Condominio

Permesso negato a chi vìola le norme sulle distanze

di Giuseppe Bordolli

È pienamente legittimo il comportamento del comune che nega il permesso di costruire in sanatoria al proprietario di una terrazza che ha realizzato una copertura a meno di tre metri dall'affaccio dell'appartamento soprastante, violando così l'articolo 907 del codice civile, norma rilevante non solo nei rapporti tra privati ma anche capace di compromettere l'assetto urbanistico – edilizio al pari delle altre disposizioni del codice civile relative alla distanze tra fabbricati.
E' questo il principio affermato dal Consiglio di Stato nella sentenza 8 gennaio 2018 n. 72 .
La vicenda prendeva l'avvio quando un condòmino decideva di sfruttare alcuni pilastri di cemento con piccole travi inserite nella facciata condominiale che si trovavano sulla sua terrazza per collocarvi sopra una copertura in policarbonato e un grigliato in legno a chiusura dei tre lati.

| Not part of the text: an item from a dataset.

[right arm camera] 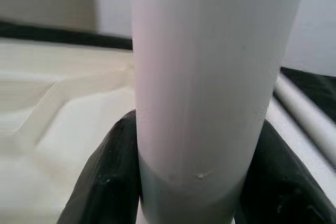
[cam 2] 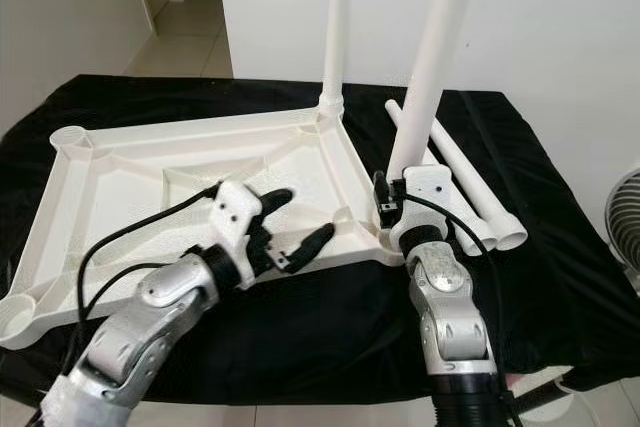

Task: Building children table

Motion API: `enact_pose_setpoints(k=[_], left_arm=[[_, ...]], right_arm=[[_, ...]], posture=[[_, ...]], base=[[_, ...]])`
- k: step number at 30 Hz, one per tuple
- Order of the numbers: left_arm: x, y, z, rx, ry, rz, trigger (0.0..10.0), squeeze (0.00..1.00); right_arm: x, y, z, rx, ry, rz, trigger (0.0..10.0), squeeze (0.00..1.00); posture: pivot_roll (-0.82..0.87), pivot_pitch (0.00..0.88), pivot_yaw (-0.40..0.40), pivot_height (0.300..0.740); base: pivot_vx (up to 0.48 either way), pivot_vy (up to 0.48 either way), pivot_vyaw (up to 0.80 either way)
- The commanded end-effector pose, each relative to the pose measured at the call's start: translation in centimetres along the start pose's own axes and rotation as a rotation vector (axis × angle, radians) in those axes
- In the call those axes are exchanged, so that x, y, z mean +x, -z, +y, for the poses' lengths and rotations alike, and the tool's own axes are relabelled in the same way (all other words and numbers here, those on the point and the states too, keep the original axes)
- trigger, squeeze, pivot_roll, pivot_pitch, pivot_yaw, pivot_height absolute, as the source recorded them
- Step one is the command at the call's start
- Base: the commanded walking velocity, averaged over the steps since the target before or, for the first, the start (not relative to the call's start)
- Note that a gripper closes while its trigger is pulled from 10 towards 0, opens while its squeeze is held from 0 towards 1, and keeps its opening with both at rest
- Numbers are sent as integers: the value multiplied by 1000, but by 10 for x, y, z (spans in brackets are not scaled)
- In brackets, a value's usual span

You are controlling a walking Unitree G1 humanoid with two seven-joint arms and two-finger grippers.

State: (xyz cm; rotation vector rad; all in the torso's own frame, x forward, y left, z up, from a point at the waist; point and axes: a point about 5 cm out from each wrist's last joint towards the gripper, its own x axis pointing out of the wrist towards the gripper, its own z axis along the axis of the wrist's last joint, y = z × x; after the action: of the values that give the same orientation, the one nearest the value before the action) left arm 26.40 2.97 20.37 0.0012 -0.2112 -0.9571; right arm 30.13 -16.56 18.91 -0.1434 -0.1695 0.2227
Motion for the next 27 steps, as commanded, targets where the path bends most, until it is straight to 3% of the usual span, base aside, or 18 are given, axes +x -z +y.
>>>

A seguito di un esposto di alcuni condòmini, però, il comune con un sopralluogo contestava la natura abusiva della copertura.
Di conseguenza il proprietario della terrazza cercava di ottenere un permesso di costruzione in sanatoria della nuova tettoia ma la domanda veniva respinta per violazione della distanza minima di tre metri dall'affaccio dei condomini soprastanti prevista dall'art. 907 c.c.

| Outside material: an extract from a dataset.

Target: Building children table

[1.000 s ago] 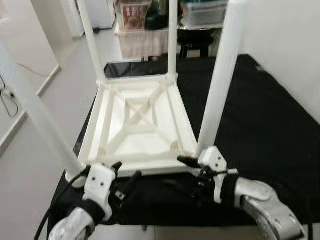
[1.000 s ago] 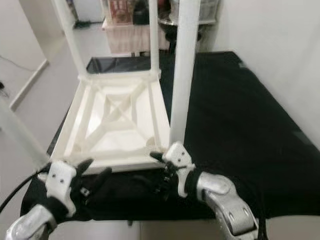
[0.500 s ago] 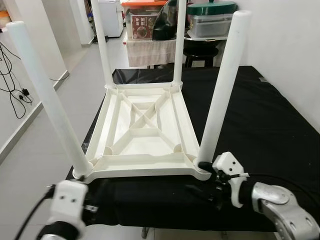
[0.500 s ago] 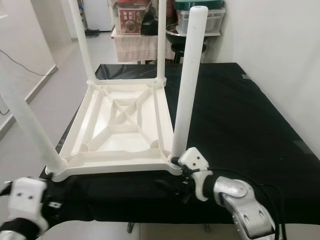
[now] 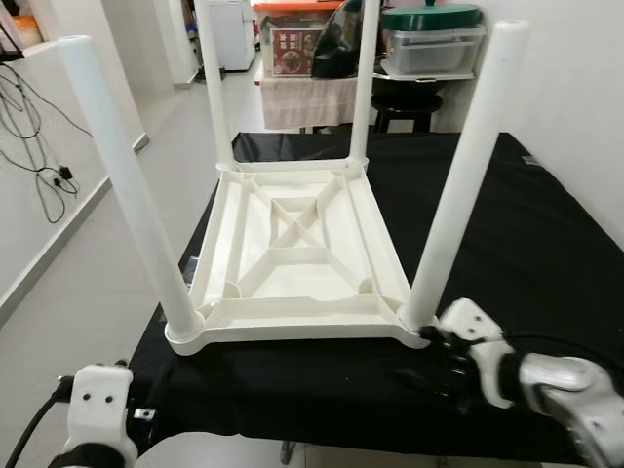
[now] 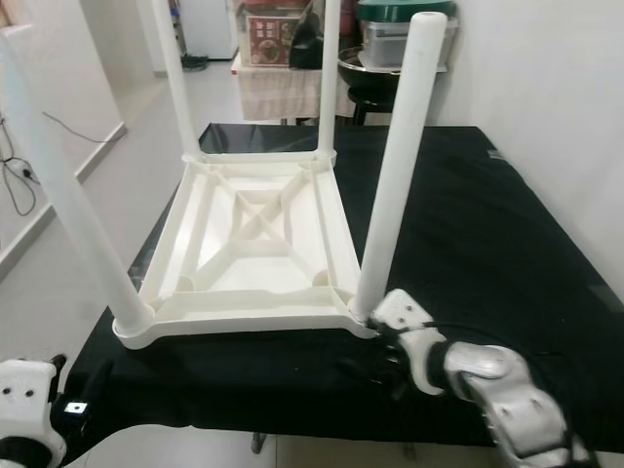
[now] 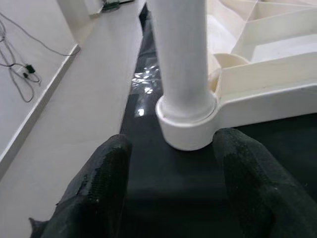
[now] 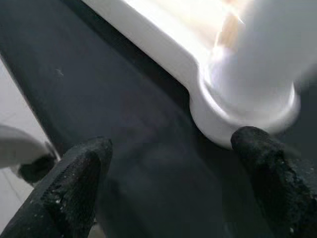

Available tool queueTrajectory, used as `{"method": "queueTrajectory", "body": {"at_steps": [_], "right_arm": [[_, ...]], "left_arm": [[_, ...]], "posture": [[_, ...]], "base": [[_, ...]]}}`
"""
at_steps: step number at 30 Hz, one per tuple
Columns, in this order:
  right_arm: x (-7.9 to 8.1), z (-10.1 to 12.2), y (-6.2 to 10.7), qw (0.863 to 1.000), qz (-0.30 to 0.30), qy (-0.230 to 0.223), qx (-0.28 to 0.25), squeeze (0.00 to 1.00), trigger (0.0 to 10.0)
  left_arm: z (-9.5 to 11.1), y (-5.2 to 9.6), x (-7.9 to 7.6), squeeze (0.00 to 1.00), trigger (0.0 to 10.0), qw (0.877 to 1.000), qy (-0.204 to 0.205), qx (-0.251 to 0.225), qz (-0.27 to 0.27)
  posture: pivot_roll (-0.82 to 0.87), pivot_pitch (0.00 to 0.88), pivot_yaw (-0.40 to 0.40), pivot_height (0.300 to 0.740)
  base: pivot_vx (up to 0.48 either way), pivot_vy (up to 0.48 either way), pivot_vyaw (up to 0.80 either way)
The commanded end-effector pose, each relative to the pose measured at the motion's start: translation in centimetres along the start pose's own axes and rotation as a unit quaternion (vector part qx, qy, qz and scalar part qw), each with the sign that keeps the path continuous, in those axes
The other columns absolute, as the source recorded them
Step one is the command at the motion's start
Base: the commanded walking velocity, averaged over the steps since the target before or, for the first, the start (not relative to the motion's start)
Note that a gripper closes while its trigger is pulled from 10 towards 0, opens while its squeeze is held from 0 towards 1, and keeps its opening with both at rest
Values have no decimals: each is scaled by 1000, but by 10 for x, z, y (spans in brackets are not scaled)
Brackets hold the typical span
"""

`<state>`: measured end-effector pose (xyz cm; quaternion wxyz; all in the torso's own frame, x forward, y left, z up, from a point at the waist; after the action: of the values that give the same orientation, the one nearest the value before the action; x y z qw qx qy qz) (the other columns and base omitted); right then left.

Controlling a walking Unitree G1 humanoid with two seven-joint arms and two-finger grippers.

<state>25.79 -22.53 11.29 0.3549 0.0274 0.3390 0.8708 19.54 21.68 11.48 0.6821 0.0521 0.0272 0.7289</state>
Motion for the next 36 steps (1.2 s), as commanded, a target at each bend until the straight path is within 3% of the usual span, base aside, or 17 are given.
{"method": "queueTrajectory", "body": {"at_steps": [1,8,10,11,15,21,29,32,36], "right_arm": [[4,-3,1,1000,10,-8,7,0,10000],[-14,-9,3,997,-44,-51,34,0,10000],[-24,12,6,997,-61,-33,-29,0,10000],[-24,12,6,997,-61,-33,-29,0,10000],[-27,57,18,986,-43,-25,-156,0,10000],[-30,67,20,983,-47,-19,-174,0,10000],[-40,102,26,969,-47,8,-242,0,10000],[-54,133,31,951,-74,-3,-301,0,10000],[-55,149,39,939,-55,-6,-340,0,10000]], "left_arm": [[-3,-1,-3,0,10000,1000,0,4,-10],[-1,-5,-5,0,10000,1000,-1,-8,-23],[1,-6,-6,0,10000,1000,-1,-12,-26],[1,-6,-6,0,10000,1000,-1,-12,-26],[4,-10,-4,0,10000,1000,-6,-18,-25],[7,-14,-4,0,10000,999,-9,-25,-26],[16,-23,-6,0,10000,998,-17,-43,-36],[18,-31,-8,0,10000,998,-20,-49,-42],[22,-36,-9,0,10000,997,-18,-58,-43]], "posture": [[-16,27,16,740],[-17,30,16,740],[-17,33,17,740],[-17,33,17,740],[-17,34,19,740],[-17,34,19,740],[-21,29,28,740],[-27,25,24,740],[-28,25,21,740]], "base": [[0,0,0],[0,0,0],[0,0,0],[0,0,0],[0,0,0],[0,0,0],[0,0,0],[0,0,0],[0,0,0]]}}
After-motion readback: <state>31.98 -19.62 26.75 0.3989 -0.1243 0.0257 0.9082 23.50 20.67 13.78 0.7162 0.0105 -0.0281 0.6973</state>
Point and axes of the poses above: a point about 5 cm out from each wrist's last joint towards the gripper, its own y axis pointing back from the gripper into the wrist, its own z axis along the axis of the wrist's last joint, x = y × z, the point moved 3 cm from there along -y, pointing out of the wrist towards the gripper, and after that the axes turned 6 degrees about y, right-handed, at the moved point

La questione veniva quindi sottoposta al Tar Lombardia che però dava ragione al comune.
Al condòmino proprietario della terrazza non rimaneva quindi che rivolgersi al Consiglio di Stato.
A sostegno delle sue ragioni faceva presente che il Tar non aveva considerato che l'intelaiatura della veranda era stata realizzata dal costruttore del caseggiato in previsione dell'installazione di una copertura da parte del proprietario.
Ma la contestazione principale riguardava la violazione dell'articolo 907 c.c.., norma che il condomino riteneva priva di una valenza pubblicistica e, pertanto, irrilevante in sede di valutazione dell'istanza di sanatoria.
In altre parole era convinto che la citata disposizione si prefiggesse solo di tutelare i rapporti di vicinato, mentre la tutela di un ordinato sviluppo del territorio fosse riservata ad altre disposizioni.
Queste considerazioni non sono state condivise dal Consiglio di Stato che ha notato come la preesistente struttura idonea ad accogliere una tettoia (già realizzata dal costruttore del caseggiato) non possa in nessun modo autorizzare la violazione del diritto di veduta del condomino soprastante.
In ogni caso il Consiglio di Stato conferma la piena validità del provvedimento comunale impugnato, sottolineando come la realizzazione di una nuova tettoia vada considerata sotto il profilo urbanistico come nuova costruzione che richiede un titolo edilizio da rilasciarsi previa conformità dell'opera non solo alle specifiche disposizioni del testo unico dell'edilizia, ma anche alle norme dallo stesso richiamate sulla distanza per le vedute di cui all'art. 907 c.c., disposizione che non riguarda semplicemente il rapporto tra condòmini, ma incide sull'assetto urbanistico del territorio.